§ **What you should do**
When a line of the entries contains the word "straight", report that line.

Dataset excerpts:

··········

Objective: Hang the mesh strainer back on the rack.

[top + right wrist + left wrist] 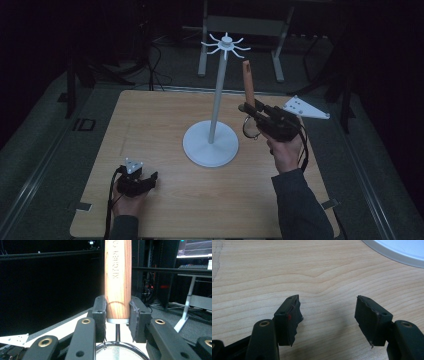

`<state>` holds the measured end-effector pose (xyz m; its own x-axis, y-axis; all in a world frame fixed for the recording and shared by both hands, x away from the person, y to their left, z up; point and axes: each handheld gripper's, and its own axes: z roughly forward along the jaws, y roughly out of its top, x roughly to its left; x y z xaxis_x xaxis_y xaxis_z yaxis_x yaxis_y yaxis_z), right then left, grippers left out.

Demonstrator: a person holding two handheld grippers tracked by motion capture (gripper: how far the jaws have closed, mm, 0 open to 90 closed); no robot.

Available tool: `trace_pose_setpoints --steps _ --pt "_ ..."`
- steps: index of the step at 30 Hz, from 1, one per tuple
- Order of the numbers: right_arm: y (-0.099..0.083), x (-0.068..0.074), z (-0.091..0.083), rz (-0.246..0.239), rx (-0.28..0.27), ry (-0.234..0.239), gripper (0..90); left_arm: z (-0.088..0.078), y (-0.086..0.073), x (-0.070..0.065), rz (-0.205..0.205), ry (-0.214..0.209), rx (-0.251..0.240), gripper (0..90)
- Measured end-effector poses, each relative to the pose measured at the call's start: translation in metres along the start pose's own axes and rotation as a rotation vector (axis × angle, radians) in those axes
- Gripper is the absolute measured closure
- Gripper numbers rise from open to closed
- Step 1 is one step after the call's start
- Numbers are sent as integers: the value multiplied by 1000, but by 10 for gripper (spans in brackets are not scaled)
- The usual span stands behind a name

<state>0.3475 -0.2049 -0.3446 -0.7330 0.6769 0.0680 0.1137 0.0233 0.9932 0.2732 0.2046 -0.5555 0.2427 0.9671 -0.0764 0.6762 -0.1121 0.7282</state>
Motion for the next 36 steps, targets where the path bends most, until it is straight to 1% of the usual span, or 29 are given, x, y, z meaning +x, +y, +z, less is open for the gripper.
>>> trace_pose_setpoints --steps 15,21,36 --pt "5 3 2 1 -15 9 697 0 0 0 1 0 1 372" --pt "8 3 3 1 -28 5 697 0 0 0 1 0 1 372" --pt "12 2 12 15 -19 9 696 0 0 0 0 0 3 372"
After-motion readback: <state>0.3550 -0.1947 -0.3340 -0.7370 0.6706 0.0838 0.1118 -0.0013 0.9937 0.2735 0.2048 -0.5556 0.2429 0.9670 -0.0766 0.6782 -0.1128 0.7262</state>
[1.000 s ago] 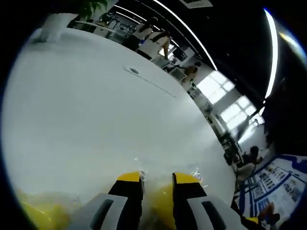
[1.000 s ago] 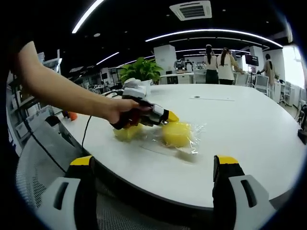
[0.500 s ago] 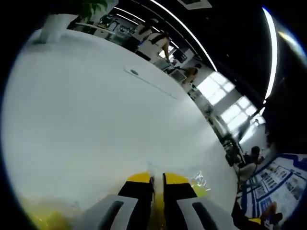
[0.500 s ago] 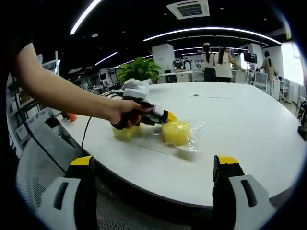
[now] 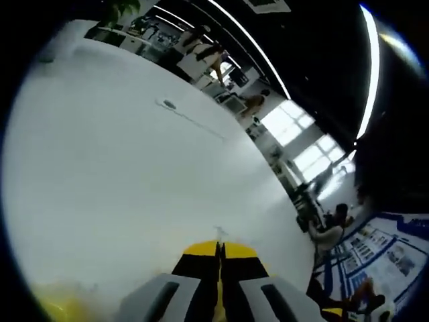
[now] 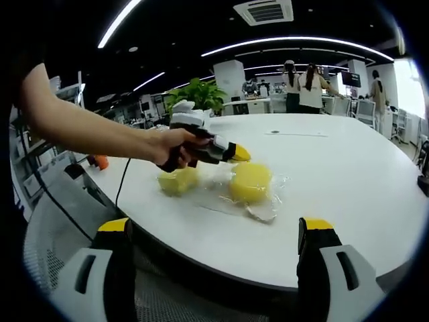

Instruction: Compare the silicone blocks by pressing each to a similar depth, holding the contact briefly, and releasing to observe deformation and rebound differences across the visible hardness samples.

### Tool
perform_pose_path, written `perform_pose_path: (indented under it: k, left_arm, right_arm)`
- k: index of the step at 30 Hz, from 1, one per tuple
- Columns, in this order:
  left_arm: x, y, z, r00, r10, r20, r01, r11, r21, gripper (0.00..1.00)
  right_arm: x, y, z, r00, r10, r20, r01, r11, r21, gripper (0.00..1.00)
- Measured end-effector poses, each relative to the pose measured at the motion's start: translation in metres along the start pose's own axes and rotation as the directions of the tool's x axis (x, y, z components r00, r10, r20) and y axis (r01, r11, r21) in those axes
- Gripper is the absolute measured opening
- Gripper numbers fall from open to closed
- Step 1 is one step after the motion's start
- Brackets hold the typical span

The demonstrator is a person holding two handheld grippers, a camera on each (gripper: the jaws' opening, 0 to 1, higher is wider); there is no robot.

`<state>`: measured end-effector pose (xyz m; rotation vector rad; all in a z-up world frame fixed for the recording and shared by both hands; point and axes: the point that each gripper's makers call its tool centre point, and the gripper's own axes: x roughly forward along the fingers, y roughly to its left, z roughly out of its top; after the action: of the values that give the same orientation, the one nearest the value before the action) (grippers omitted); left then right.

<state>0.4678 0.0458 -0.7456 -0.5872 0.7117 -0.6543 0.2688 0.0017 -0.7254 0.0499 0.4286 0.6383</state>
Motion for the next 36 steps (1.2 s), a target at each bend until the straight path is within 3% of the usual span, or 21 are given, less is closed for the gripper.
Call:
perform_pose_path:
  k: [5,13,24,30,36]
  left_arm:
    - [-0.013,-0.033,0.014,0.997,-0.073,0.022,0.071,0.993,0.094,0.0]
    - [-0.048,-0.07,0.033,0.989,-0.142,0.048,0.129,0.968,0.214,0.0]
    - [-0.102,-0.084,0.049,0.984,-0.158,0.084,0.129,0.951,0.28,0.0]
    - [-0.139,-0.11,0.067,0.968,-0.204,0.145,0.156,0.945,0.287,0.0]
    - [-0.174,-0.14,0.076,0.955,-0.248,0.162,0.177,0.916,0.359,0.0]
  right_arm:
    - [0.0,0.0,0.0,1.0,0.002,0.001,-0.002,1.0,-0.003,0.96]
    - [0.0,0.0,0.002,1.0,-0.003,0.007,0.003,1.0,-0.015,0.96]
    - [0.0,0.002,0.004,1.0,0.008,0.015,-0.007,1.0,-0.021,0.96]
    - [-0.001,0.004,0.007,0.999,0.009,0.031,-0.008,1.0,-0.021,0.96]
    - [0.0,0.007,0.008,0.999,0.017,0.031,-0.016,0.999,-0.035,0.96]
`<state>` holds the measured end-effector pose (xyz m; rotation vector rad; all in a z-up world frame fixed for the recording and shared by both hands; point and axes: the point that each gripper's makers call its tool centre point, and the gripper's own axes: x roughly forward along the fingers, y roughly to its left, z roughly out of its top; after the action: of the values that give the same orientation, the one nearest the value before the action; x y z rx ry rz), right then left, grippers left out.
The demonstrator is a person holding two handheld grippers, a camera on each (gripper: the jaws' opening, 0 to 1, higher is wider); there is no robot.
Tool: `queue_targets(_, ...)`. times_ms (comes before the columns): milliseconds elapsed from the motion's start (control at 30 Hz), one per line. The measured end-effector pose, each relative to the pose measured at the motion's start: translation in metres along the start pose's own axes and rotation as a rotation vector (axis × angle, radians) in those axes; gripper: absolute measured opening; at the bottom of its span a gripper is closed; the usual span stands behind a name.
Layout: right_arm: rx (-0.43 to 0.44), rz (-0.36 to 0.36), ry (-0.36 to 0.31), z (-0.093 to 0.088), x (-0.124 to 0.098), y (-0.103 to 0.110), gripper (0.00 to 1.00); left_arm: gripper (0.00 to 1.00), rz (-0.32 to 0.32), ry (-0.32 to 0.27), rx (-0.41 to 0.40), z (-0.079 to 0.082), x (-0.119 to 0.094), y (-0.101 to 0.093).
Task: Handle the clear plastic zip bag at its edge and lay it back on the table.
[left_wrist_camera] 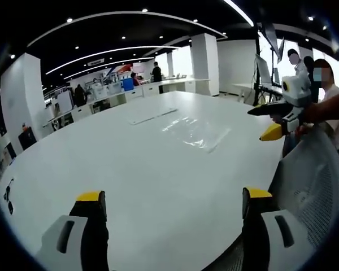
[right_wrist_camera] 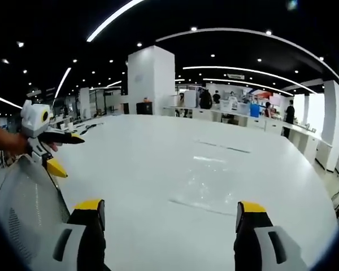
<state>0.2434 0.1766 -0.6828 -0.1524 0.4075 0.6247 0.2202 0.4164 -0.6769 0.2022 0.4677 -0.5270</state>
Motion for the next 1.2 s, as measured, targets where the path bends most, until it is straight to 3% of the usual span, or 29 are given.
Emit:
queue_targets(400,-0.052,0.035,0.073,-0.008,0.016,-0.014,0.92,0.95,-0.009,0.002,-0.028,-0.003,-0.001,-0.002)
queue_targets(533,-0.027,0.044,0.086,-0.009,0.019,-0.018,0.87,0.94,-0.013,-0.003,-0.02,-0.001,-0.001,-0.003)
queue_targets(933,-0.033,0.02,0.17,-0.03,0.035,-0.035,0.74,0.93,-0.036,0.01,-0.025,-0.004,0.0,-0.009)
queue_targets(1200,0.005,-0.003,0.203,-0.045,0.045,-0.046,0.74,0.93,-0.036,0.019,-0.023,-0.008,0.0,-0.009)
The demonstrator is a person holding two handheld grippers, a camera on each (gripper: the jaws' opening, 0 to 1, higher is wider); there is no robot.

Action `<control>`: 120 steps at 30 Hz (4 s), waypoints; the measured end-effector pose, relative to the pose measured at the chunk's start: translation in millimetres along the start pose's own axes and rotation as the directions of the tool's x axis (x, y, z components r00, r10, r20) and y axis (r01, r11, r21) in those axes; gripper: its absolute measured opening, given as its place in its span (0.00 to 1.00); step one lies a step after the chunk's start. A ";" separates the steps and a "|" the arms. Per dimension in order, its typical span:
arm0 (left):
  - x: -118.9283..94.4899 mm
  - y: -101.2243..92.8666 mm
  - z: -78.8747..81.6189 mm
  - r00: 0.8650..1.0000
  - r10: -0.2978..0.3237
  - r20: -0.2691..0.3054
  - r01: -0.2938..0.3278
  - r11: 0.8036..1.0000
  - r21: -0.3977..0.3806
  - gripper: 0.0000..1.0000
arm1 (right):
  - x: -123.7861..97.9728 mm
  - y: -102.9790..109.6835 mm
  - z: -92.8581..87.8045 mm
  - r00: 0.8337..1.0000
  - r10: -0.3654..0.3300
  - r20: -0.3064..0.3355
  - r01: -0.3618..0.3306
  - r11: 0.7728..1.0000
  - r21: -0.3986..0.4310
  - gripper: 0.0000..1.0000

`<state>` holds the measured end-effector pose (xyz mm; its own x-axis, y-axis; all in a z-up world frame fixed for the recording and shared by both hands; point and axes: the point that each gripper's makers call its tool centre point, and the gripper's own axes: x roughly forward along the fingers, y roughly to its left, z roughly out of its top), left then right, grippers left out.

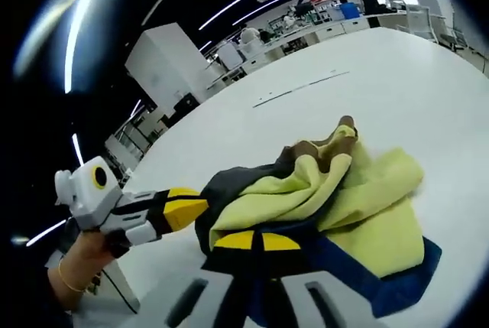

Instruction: Fold the garment on the visible template until the final outline fits inside the template.

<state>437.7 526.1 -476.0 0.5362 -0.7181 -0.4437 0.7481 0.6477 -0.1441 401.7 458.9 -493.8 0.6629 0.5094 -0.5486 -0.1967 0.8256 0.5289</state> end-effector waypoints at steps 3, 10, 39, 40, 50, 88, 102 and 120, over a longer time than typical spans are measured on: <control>-0.6 1.2 0.3 1.000 0.009 0.002 -0.009 1.000 0.002 0.00 | -2.6 -2.1 1.5 1.000 -0.009 0.002 0.010 1.000 -0.018 0.00; -11.4 -0.8 16.5 0.999 0.038 0.034 -0.040 0.997 0.067 0.00 | -20.1 -13.8 14.8 0.997 -0.069 0.038 0.072 0.992 -0.107 0.00; -45.4 46.6 60.6 0.988 0.149 0.051 -0.147 0.988 -0.035 0.00 | -62.2 -92.2 119.4 0.965 -0.212 0.153 0.244 0.941 -0.233 0.00; -45.3 48.4 61.6 0.987 0.150 0.053 -0.147 0.988 -0.042 0.00 | -61.9 -94.3 123.3 0.965 -0.212 0.156 0.243 0.943 -0.226 0.00; -46.2 79.8 74.2 0.979 0.190 0.070 -0.187 0.981 -0.058 0.00 | -50.4 -124.7 168.9 0.960 -0.225 0.168 0.261 0.936 -0.237 0.00; -7.5 160.8 15.3 0.930 0.351 -0.110 -0.363 0.922 -0.132 0.13 | 6.3 -191.5 160.8 0.943 -0.329 0.044 0.332 0.930 -0.155 0.12; -20.6 125.1 34.5 0.918 0.394 -0.031 -0.395 0.907 -0.147 0.55 | -16.7 -147.5 134.5 0.956 -0.289 0.043 0.292 0.946 -0.143 0.58; 0.0 88.8 17.0 0.885 0.458 -0.080 -0.462 0.846 -0.267 0.53 | -23.3 -103.6 70.1 0.974 -0.225 -0.033 0.220 0.969 -0.112 0.54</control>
<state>510.8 579.3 -473.7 0.7861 -0.3185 -0.5298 0.2808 0.9475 -0.1531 457.2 344.5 -490.5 0.6657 0.3183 -0.6749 -0.1253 0.9393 0.3195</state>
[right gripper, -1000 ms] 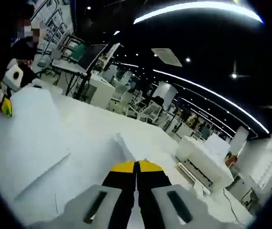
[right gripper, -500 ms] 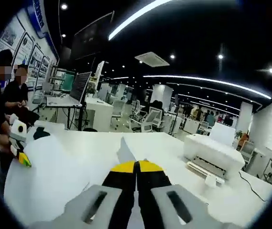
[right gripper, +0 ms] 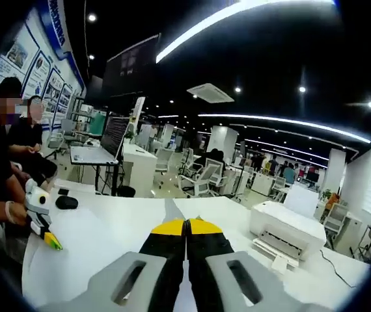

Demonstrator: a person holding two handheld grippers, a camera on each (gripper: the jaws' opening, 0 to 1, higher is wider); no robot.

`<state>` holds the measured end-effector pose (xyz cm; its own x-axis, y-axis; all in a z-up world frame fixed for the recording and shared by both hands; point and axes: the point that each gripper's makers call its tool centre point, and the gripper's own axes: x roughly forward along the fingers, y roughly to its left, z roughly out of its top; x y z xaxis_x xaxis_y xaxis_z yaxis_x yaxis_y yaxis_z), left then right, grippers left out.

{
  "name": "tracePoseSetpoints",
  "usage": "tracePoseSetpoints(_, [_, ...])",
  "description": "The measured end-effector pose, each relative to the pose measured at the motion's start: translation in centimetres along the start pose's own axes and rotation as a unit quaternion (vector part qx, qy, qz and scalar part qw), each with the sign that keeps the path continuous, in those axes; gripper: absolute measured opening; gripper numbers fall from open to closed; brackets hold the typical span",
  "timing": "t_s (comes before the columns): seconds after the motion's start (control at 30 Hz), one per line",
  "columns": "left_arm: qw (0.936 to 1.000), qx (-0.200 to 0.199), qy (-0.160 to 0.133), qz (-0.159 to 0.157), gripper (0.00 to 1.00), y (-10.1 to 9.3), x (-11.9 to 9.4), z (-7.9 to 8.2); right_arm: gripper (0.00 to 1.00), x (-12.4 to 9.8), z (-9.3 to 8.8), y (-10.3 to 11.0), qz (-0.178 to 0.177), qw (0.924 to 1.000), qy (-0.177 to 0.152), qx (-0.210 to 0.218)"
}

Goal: Organize the stack of printing papers by aligning and flattening the scattered papers on the table

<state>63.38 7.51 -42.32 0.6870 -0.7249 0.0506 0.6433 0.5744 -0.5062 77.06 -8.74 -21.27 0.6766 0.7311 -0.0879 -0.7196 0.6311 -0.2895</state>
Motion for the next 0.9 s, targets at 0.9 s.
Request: tracePoseSetpoints(0.9, [0.9999,0.006,0.011,0.002,0.06,0.0,0.0,-0.4,0.00,-4.5,-1.4,3.6,0.030,0.9992,0.021,-0.016])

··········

§ **Answer area**
Motion for the next 36 steps, targets where the path bends most, until it is straight to 1% of the usual span, or 29 are given, x, y, z meaning +x, +y, +z, less is open for the gripper.
Motion for the next 36 steps (1.2 s), a target at each bend until the straight path is within 3% of the usual span, or 21 are given, less is closed for the gripper.
Motion for the next 1.2 s, as measured, targets where the path bends most, until it is straight to 3% of the usual span, or 29 are given.

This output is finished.